My point is that bankers and traders should be held responsible for what they do. Just as Borrowers should be…and Auto makers…and Unions. We all should be. And of course at the end of the day we absolutely need the financial system, but can’t we ask for the same accountability from it that we expect from other sectors? I was interested in Bernanke’s comment in Congress this week. He said Americans were justifiably angry that bankers “who drove their companies into a ditch walked off with lots of money.” A simplification of the events, but perhaps a simple truth nonetheless.

As for credit being available…I don’t see it. Banks are not freely lending — at least not yet.
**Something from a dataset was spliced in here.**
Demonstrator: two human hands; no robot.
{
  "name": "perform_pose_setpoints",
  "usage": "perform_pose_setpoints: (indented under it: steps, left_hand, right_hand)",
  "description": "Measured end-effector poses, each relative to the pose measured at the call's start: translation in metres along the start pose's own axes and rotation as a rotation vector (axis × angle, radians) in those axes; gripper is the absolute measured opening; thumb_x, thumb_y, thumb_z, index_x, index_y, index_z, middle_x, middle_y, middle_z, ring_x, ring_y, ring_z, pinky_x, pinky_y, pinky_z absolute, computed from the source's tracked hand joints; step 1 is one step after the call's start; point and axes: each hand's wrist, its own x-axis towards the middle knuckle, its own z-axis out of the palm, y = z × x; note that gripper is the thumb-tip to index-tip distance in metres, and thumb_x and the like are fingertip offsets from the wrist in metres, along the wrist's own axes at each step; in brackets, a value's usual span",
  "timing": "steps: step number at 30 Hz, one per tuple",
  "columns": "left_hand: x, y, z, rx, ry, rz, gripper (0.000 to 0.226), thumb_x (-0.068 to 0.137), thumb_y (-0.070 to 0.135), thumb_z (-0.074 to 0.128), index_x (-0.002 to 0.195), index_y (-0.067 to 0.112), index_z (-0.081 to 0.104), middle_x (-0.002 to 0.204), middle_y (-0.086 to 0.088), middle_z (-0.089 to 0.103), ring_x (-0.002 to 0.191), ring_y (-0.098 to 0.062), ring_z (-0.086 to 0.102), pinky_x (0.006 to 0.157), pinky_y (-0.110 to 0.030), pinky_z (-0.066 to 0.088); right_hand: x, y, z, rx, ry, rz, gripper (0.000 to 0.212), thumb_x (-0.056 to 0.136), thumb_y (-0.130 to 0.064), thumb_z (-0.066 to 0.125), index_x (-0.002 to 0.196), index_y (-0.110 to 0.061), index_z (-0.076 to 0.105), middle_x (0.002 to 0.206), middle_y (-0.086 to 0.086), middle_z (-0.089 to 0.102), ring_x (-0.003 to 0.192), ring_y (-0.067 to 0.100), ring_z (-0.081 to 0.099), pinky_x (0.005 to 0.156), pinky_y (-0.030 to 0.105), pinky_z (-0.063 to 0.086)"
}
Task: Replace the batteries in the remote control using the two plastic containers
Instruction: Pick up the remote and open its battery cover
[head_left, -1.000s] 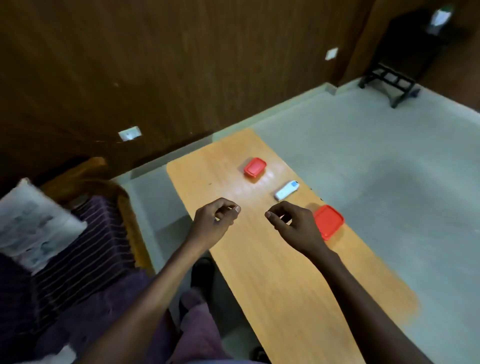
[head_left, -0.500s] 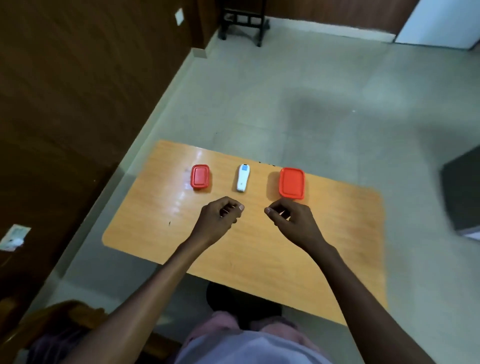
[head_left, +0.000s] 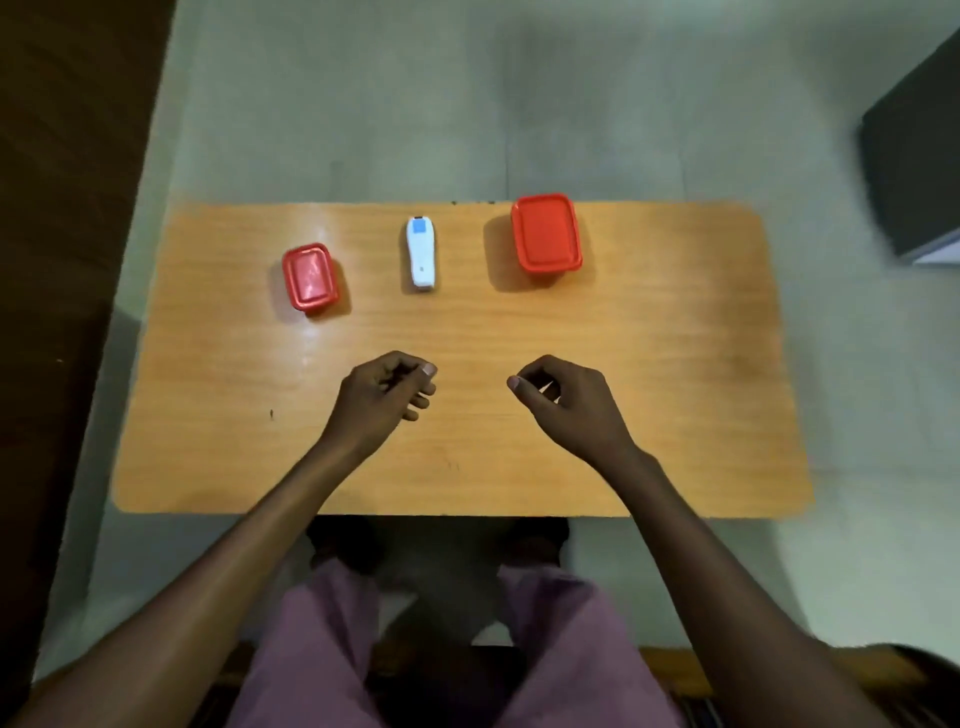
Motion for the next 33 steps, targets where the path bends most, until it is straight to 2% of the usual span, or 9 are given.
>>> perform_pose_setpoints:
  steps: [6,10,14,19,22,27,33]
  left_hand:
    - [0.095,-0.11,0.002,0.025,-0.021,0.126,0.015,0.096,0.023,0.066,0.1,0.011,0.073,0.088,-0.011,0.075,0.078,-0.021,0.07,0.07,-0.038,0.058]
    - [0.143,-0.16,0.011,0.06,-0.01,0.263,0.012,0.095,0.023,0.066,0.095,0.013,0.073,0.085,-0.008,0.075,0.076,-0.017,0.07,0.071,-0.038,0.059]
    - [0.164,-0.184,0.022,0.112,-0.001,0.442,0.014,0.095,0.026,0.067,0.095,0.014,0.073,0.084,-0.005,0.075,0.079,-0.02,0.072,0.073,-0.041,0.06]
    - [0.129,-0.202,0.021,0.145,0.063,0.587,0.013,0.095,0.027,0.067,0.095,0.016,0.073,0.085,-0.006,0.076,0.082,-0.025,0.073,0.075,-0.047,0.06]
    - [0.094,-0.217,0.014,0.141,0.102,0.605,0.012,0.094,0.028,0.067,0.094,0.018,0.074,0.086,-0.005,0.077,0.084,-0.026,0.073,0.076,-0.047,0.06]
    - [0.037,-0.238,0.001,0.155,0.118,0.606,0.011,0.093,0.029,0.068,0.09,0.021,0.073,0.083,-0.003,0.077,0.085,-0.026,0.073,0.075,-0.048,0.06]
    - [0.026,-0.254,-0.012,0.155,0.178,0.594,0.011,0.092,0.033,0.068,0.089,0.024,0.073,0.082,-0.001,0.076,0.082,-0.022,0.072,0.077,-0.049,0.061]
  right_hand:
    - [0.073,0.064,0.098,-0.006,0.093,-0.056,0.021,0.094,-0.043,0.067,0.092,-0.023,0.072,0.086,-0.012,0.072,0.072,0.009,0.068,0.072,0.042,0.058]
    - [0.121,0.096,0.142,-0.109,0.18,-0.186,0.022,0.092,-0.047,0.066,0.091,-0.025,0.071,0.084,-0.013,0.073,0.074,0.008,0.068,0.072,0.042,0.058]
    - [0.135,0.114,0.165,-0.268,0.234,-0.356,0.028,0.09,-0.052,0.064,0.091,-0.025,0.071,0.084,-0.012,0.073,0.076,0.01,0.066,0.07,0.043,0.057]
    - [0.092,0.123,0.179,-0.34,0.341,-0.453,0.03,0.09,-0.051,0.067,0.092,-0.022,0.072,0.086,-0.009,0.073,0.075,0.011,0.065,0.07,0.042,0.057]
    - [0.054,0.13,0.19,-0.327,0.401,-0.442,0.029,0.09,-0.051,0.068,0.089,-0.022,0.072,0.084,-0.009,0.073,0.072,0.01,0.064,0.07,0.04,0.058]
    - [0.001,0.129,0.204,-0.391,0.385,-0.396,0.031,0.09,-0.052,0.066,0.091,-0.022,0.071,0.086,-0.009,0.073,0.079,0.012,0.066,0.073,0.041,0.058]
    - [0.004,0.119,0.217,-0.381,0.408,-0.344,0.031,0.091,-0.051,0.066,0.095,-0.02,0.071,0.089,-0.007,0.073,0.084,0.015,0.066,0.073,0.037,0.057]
Neither to small businesses nor consumers.

Did Media & Marketing Factor Into The Mortgage Mess?

Yes it did.  I mention this because I have had interesting conversations with Wall Streeters lately about the mortgage mess and the financial meltdown.  I have asserted that media and marketing played an important role in the disaster,  as the promotional engine the financial sector used to entice people to take out loans they couldn’t repay.  My point?  Financial institutions aggressively marketed interest-only loans,  HELOCs, negative amortizing loans and the like.  I bring this up when my Wall Street friends complain that (i) politicians coerced the banks to extend the “dream of home ownership” to people of questionable means and (ii)  consumers themselves were to blame for signing loans that they could never repay.  At the end of the day we are BOTH right.  Banks did aggressively market toxic loans,  but it was to some degree a response to Washington pushing them to provide sub-prime mortgages to millions of under qualified Americans.  And yes …consumers were all too happy to take the money being offered.

The tough thing is this:  many parties WERE guilty in creating the bubble.  We can agree on that.  But Wall Street is back in the black and Main Street is still hurting.  Bonuses on the Street soared in 2009.  Some say they will be high again in 2010.  And yet people living and working on Main Street are another year into the deepest recession in decades.  Ask a small or medium size business owner you know — sales are soft and way off of where they were pre-recession.  Ask someone who has been out of work for a year or more.  I’m sure some of them would love to be able to borrow money from the Fed Funds window at 0% and then buy Treasuries and make an automatic, guaranteed profit.  Like the big banks do.

We can’t blame Wall Street 100% for the mess.  But there are those who find it hard to watch Wall Street making the big money again.  And media and marketing?  It factored in only as a tactic,  a part of the larger dynamic that was played out from 1993-2008.